Task goal – Print every record below exactly as written.

Data –
====

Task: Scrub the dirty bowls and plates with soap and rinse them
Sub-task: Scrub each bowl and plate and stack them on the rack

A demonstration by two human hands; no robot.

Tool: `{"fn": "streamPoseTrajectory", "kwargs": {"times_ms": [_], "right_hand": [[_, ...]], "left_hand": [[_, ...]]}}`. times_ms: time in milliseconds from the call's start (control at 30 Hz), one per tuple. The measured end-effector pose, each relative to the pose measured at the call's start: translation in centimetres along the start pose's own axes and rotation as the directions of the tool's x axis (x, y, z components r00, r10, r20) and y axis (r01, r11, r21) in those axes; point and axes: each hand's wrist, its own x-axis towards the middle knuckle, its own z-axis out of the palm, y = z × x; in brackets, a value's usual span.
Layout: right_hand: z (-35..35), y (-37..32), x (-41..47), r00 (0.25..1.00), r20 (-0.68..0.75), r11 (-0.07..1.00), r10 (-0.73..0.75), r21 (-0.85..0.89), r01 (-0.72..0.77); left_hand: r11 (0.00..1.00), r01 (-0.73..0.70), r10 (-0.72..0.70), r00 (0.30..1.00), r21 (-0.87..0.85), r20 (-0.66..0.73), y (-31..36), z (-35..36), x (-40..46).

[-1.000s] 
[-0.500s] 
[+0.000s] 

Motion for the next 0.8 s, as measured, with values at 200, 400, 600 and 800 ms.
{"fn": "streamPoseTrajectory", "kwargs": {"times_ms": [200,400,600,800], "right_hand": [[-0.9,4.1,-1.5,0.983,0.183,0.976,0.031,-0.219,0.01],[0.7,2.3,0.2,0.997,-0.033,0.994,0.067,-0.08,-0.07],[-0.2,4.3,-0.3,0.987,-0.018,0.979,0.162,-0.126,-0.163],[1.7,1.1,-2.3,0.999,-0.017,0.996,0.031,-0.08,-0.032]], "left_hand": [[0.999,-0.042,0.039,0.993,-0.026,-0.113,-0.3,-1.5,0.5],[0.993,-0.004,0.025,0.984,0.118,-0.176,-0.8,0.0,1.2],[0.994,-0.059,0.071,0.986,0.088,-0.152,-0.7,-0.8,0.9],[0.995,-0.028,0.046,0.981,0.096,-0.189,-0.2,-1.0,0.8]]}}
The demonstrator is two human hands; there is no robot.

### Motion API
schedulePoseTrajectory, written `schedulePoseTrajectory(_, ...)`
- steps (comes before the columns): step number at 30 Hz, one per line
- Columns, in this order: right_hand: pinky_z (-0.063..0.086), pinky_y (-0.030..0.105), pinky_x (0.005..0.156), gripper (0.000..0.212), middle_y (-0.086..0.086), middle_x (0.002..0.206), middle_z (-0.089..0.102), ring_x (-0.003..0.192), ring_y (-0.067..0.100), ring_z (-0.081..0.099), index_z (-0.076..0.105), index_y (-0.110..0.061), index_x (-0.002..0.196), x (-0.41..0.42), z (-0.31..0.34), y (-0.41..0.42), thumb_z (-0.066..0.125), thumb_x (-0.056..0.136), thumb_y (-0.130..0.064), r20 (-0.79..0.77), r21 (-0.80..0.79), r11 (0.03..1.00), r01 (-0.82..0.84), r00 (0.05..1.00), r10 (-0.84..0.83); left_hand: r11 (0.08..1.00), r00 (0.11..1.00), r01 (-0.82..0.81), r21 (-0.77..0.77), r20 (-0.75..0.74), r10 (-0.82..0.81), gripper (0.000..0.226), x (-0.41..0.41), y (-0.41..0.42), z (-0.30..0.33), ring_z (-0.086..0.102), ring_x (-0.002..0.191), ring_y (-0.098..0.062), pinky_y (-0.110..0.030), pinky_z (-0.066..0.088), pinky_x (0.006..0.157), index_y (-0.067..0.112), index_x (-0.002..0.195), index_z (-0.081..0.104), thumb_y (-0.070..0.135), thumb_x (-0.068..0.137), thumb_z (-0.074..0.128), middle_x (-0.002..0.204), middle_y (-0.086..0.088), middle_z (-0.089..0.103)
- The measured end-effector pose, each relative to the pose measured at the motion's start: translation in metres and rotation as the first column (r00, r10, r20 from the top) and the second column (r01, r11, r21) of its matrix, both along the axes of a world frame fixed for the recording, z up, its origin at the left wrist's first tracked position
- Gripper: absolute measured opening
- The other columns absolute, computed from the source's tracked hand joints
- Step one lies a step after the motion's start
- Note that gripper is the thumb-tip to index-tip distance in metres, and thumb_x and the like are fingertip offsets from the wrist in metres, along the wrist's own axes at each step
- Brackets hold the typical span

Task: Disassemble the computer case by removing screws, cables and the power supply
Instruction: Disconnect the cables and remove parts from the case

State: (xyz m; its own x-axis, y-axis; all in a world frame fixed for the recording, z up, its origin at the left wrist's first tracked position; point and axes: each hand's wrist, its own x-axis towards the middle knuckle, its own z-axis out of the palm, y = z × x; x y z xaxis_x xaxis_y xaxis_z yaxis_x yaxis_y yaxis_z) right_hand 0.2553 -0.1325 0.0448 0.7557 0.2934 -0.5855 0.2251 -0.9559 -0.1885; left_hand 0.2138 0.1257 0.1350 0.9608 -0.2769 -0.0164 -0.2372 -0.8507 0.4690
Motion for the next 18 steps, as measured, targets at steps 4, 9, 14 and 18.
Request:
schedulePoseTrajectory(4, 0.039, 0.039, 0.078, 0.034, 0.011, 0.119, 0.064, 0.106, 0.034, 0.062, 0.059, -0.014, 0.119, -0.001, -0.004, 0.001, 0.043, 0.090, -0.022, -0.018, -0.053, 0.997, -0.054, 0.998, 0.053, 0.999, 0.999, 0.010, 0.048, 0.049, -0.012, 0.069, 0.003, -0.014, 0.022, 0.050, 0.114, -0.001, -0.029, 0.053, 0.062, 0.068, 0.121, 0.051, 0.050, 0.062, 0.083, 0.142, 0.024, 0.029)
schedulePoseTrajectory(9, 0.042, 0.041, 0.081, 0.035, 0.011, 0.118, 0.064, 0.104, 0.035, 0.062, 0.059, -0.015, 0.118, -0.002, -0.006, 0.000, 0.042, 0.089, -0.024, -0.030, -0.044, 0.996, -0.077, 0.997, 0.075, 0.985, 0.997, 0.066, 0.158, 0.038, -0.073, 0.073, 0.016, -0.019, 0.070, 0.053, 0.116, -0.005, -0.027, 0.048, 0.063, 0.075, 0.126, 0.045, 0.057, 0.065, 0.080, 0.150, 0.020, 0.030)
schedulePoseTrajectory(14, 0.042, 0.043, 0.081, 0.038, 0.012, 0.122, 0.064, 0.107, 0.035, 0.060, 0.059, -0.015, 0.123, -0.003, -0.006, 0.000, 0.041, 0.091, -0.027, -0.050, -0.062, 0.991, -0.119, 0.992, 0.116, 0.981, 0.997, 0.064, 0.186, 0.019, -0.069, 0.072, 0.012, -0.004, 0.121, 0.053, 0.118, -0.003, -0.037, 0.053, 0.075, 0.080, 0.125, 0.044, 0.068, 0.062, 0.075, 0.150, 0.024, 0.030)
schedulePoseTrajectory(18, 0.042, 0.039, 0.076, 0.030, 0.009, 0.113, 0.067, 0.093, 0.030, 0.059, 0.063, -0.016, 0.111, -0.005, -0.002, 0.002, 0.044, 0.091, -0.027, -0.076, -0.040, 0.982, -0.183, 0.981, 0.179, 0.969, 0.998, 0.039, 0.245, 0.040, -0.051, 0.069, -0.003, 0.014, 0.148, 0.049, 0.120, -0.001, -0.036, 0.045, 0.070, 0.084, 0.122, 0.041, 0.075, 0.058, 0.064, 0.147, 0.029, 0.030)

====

Problem solution –
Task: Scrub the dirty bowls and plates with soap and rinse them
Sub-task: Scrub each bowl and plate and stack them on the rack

A demonstration by two human hands; no robot.

Tool: `{"fn": "streamPoseTrajectory", "kwargs": {"times_ms": [_], "right_hand": [[_, ...]], "left_hand": [[_, ...]]}}`. times_ms: time in milliseconds from the call's start (control at 30 Hz), one per tuple. The measured end-effector pose, each relative to the pose measured at the call's start: translation in centimetres along the start pose's own axes and rotation as the directions of the tool's x axis (x, y, z components r00, r10, r20) and y axis (r01, r11, r21) in those axes; point and axes: each hand's wrist, its own x-axis towards the middle knuckle, its own z-axis out of the palm, y = z × x; in brackets, a value's usual span.
Layout: right_hand: z (-35..35), y (-37..32), x (-41..47), r00 (0.25..1.00), r20 (-0.68..0.75), r11 (-0.07..1.00), r10 (-0.73..0.75), r21 (-0.85..0.89), r01 (-0.72..0.77); left_hand: r11 (0.00..1.00), r01 (-0.73..0.70), r10 (-0.72..0.70), r00 (0.30..1.00), r21 (-0.87..0.85), r20 (-0.66..0.73), y (-31..36), z (-35..36), x (-40..46).

[-1.000s] 
[-0.500s] 
[+0.000s] 

Motion for the next 0.8 s, as measured, with values at 200, 400, 600 and 800 ms.
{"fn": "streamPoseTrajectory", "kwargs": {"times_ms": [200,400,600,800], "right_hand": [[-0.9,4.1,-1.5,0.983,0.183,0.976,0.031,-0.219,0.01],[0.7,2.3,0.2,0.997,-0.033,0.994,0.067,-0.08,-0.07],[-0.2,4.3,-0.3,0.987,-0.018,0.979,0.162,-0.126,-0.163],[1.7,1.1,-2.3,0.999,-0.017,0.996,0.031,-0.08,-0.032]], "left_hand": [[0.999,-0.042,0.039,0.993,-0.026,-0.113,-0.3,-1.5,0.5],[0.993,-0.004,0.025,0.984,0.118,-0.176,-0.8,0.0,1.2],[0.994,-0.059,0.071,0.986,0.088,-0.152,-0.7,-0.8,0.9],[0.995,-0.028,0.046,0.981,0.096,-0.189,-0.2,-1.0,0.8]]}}
The demonstrator is two human hands; there is no robot.

### Motion API
schedulePoseTrajectory, written `schedulePoseTrajectory(_, ...)`
- steps (comes before the columns): step number at 30 Hz, one per line
- Columns, in this order: right_hand: pinky_z (-0.063..0.086), pinky_y (-0.030..0.105), pinky_x (0.005..0.156), gripper (0.000..0.212), middle_y (-0.086..0.086), middle_x (0.002..0.206), middle_z (-0.089..0.102), ring_x (-0.003..0.192), ring_y (-0.067..0.100), ring_z (-0.081..0.099), index_z (-0.076..0.105), index_y (-0.110..0.061), index_x (-0.002..0.196), x (-0.41..0.42), z (-0.31..0.34), y (-0.41..0.42), thumb_z (-0.066..0.125), thumb_x (-0.056..0.136), thumb_y (-0.130..0.064), r20 (-0.79..0.77), r21 (-0.80..0.79), r11 (0.03..1.00), r01 (-0.82..0.84), r00 (0.05..1.00), r10 (-0.84..0.83); left_hand: r11 (0.08..1.00), r00 (0.11..1.00), r01 (-0.82..0.81), r21 (-0.77..0.77), r20 (-0.75..0.74), r10 (-0.82..0.81), gripper (0.000..0.226), x (-0.41..0.41), y (-0.41..0.42), z (-0.30..0.33), ring_z (-0.086..0.102), ring_x (-0.002..0.191), ring_y (-0.098..0.062), pinky_y (-0.110..0.030), pinky_z (-0.066..0.088), pinky_x (0.006..0.157), index_y (-0.067..0.112), index_x (-0.002..0.195), index_z (-0.081..0.104), thumb_y (-0.070..0.135), thumb_x (-0.068..0.137), thumb_z (-0.074..0.128), middle_x (-0.002..0.204), middle_y (-0.086..0.088), middle_z (-0.089..0.103)
- The measured end-effector pose, each relative to the pose measured at the motion's start: translation in metres and rotation as the first column (r00, r10, r20 from the top) and the second column (r01, r11, r21) of its matrix, both along the axes of a world frame fixed for the recording, z up, its origin at the left wrist's first tracked position
- Gripper: absolute measured opening
- The other columns absolute, computed from the source's tracked hand joints
- Step one lies a step after the motion's start
- Note that gripper is the thumb-tip to index-tip distance in metres, and thumb_x and the like are fingertip offsets from the wrist in metres, along the wrist's own axes at each step
- Brackets hold the typical span

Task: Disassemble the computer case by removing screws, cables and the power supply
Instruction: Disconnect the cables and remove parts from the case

State: (xyz m; its own x-axis, y-axis; all in a world frame fixed for the recording, z up, its origin at the left wrist's first tracked position; point and axes: each hand's wrist, its own x-axis towards the middle knuckle, its own z-axis out of the palm, y = z × x; x y z xaxis_x xaxis_y xaxis_z yaxis_x yaxis_y yaxis_z) right_hand 0.2553 -0.1325 0.0448 0.7557 0.2934 -0.5855 0.2251 -0.9559 -0.1885; left_hand 0.2138 0.1257 0.1350 0.9608 -0.2769 -0.0164 -0.2372 -0.8507 0.4690
Motion for the next 18 steps, as measured, targets at steps 4, 9, 14 and 18.
Request:
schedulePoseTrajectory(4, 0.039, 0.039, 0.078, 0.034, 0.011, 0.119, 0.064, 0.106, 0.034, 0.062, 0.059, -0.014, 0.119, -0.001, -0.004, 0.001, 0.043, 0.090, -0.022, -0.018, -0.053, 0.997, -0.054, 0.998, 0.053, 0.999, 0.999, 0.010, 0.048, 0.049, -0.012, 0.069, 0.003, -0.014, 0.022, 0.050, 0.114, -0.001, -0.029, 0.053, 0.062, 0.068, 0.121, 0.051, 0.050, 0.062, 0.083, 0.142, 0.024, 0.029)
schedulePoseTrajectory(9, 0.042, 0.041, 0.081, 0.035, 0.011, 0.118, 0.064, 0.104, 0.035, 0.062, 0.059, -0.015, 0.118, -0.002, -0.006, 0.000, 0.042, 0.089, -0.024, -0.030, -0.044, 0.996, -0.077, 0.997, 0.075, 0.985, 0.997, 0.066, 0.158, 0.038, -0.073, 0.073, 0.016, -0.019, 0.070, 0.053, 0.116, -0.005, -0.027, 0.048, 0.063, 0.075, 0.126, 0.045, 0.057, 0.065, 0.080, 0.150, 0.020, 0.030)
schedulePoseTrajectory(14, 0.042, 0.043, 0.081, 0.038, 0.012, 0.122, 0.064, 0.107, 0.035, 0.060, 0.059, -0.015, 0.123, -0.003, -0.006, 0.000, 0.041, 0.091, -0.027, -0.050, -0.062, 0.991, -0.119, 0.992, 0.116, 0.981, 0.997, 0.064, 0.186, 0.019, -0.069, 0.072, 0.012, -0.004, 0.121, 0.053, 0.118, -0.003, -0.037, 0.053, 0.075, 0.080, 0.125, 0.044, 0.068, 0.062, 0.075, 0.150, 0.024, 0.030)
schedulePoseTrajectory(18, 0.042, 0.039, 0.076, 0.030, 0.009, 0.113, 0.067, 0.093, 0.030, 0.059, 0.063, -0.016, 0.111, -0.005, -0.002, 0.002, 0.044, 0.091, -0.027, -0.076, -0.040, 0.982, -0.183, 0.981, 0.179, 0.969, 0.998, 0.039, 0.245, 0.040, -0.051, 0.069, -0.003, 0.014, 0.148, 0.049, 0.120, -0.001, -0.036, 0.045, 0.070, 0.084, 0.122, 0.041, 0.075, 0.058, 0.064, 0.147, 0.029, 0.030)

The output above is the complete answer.